- **What is being asked**: Among the records below, find the line that has "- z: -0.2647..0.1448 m"; from there, give the lines again exactly, and stop after the line that has "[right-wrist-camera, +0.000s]".

Top of Input for this task

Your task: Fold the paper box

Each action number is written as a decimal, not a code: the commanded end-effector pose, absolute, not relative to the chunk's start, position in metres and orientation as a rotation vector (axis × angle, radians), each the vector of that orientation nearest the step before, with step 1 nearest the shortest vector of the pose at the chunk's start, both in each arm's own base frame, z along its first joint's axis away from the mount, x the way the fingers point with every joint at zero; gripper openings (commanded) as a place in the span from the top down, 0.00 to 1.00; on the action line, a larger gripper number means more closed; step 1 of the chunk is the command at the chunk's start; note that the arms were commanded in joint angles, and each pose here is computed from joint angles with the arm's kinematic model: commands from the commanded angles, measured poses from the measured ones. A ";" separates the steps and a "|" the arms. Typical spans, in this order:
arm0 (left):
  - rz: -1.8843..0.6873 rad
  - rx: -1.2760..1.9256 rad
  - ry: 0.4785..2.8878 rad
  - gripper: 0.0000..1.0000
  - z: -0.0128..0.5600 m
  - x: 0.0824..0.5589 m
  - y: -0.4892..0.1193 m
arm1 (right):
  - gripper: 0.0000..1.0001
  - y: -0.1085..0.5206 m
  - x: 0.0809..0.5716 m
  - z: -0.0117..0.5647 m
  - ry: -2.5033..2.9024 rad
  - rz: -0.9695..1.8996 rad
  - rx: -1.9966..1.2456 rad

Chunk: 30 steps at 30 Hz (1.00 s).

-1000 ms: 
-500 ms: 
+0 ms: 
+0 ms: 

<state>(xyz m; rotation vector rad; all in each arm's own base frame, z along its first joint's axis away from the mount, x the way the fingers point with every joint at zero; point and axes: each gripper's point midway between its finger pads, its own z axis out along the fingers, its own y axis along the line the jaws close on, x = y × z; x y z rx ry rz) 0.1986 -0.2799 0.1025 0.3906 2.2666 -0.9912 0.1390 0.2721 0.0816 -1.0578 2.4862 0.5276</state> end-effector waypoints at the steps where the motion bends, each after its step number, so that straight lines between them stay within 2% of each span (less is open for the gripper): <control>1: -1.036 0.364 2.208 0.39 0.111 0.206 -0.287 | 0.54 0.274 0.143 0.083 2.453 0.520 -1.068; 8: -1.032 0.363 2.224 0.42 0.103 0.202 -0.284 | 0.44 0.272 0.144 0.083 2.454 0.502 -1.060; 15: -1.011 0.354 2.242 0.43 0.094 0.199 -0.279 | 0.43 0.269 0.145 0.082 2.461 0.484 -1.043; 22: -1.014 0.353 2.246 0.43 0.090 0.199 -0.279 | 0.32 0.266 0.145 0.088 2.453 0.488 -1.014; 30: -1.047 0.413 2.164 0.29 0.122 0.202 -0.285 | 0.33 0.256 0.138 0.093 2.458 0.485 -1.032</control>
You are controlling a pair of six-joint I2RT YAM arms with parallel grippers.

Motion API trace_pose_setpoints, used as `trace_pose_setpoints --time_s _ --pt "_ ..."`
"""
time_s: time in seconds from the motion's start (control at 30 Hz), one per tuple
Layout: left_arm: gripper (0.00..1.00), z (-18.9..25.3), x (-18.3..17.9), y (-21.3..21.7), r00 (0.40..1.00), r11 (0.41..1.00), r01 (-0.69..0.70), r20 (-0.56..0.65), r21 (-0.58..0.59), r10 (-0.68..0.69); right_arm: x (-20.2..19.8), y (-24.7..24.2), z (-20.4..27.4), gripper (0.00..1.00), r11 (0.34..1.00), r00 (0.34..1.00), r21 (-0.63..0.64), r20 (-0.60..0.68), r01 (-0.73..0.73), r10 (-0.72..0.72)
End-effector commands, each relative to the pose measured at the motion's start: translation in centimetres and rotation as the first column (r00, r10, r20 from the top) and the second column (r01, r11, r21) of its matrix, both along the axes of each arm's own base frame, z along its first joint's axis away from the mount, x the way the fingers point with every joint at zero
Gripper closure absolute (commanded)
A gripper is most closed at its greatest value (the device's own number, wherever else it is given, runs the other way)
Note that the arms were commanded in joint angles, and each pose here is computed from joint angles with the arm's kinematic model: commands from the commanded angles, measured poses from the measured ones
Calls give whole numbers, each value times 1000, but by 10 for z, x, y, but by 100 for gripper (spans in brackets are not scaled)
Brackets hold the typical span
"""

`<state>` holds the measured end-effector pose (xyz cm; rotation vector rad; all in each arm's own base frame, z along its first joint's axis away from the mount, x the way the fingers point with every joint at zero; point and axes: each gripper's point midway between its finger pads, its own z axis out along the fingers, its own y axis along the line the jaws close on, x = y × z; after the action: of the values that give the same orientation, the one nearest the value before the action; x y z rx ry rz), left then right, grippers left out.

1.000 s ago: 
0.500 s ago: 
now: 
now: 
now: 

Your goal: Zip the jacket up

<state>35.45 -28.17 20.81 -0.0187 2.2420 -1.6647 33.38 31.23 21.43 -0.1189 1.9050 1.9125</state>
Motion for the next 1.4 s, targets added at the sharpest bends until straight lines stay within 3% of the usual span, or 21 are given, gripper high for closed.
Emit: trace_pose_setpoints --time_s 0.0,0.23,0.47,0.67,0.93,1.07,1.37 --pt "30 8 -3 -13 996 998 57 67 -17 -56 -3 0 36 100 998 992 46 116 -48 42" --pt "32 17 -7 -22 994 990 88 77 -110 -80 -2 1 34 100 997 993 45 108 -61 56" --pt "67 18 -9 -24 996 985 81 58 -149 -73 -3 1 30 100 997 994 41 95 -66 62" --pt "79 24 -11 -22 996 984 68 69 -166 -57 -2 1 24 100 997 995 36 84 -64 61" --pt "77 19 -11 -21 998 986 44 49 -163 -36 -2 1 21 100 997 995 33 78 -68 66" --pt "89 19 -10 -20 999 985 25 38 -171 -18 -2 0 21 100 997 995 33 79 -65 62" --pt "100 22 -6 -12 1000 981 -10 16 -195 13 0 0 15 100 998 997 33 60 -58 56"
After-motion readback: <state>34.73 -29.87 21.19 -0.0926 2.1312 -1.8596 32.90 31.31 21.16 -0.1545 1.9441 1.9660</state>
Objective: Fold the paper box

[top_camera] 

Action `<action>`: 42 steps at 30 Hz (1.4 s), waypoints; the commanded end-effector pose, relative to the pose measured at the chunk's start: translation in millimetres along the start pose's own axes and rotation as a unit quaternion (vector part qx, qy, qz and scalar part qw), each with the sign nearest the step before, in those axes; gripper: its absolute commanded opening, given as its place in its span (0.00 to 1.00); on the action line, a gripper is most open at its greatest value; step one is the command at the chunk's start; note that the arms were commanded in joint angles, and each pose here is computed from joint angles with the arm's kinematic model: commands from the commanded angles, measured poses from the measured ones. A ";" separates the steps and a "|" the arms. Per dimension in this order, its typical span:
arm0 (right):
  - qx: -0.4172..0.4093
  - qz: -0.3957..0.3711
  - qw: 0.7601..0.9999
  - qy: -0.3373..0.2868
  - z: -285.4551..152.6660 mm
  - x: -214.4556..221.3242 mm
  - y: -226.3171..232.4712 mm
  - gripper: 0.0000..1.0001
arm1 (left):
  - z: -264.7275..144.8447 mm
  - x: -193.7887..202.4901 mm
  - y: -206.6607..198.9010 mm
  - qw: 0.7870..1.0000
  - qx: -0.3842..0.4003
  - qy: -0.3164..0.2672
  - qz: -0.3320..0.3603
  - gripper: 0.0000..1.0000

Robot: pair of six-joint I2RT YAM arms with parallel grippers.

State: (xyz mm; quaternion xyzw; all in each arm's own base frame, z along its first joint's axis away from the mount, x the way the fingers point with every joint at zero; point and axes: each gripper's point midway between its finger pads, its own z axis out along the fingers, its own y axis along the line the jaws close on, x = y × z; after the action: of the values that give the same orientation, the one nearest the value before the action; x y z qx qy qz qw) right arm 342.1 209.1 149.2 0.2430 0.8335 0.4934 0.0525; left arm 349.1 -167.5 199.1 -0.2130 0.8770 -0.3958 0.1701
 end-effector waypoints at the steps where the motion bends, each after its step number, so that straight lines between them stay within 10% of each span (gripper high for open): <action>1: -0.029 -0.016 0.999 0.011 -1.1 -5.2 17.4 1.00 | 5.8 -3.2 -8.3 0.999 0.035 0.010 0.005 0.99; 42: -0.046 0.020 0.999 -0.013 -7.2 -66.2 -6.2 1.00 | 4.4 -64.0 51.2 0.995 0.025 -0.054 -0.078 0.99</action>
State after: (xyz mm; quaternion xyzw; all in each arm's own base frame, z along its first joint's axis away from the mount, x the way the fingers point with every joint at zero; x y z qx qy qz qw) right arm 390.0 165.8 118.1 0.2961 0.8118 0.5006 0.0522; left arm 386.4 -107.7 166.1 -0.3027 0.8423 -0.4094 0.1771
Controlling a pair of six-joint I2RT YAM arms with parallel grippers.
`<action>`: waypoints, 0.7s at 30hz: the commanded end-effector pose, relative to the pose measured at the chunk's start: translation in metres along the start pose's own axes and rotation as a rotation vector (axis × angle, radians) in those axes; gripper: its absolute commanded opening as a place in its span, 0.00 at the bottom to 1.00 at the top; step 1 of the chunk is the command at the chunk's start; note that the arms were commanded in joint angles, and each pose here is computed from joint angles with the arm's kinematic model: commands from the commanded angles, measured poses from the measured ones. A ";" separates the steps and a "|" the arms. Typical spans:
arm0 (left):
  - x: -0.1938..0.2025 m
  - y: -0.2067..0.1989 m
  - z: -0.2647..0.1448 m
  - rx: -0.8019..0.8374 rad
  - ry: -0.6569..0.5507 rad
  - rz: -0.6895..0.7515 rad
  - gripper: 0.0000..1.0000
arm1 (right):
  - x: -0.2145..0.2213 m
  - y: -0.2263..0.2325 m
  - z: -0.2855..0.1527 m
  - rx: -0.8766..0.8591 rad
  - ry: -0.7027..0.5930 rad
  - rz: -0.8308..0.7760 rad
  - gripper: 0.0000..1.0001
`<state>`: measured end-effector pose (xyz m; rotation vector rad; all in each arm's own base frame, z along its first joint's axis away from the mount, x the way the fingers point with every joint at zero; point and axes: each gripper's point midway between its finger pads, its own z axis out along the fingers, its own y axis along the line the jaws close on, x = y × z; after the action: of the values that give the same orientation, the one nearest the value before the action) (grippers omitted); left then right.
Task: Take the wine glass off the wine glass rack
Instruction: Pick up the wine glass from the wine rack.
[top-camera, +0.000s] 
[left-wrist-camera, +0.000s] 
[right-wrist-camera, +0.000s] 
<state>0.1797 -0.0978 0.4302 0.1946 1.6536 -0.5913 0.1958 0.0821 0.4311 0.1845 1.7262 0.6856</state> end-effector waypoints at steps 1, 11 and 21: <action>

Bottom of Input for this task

- **Response for this exercise**:
  - z: -0.2647..0.1448 m
  - rx: -0.8019..0.8374 rad
  - ry: -0.6569..0.5507 rad
  - rz: -0.6895..0.7515 rad
  - gripper: 0.0000..1.0000
arm1 (right):
  - x: -0.2145..0.2213 m
  - y: -0.2263..0.2325 m
  - z: -0.2855..0.1527 m
  - rx: -0.8766..0.8591 rad
  - ry: -0.7027..0.5930 rad
  - rz: -0.8308..0.7760 rad
  - gripper: 0.0000..1.0001
`<state>`: measured end-effector pose (xyz m; rotation vector rad; all in each arm's own base frame, z along its first joint's axis away from the mount, x the way the fingers point with every joint at zero; point and axes: each gripper's point midway between its finger pads, its own z axis out along the fingers, its own y axis along the line the jaws close on, x = y × z; after the action: of the values that give the same orientation, the one nearest the value before the action) (grippers omitted); left then right.
Task: Take the wine glass off the wine glass rack
Instruction: Pick up the wine glass from the wine rack.
[top-camera, +0.000s] 
[left-wrist-camera, +0.000s] 
[right-wrist-camera, +0.000s] 

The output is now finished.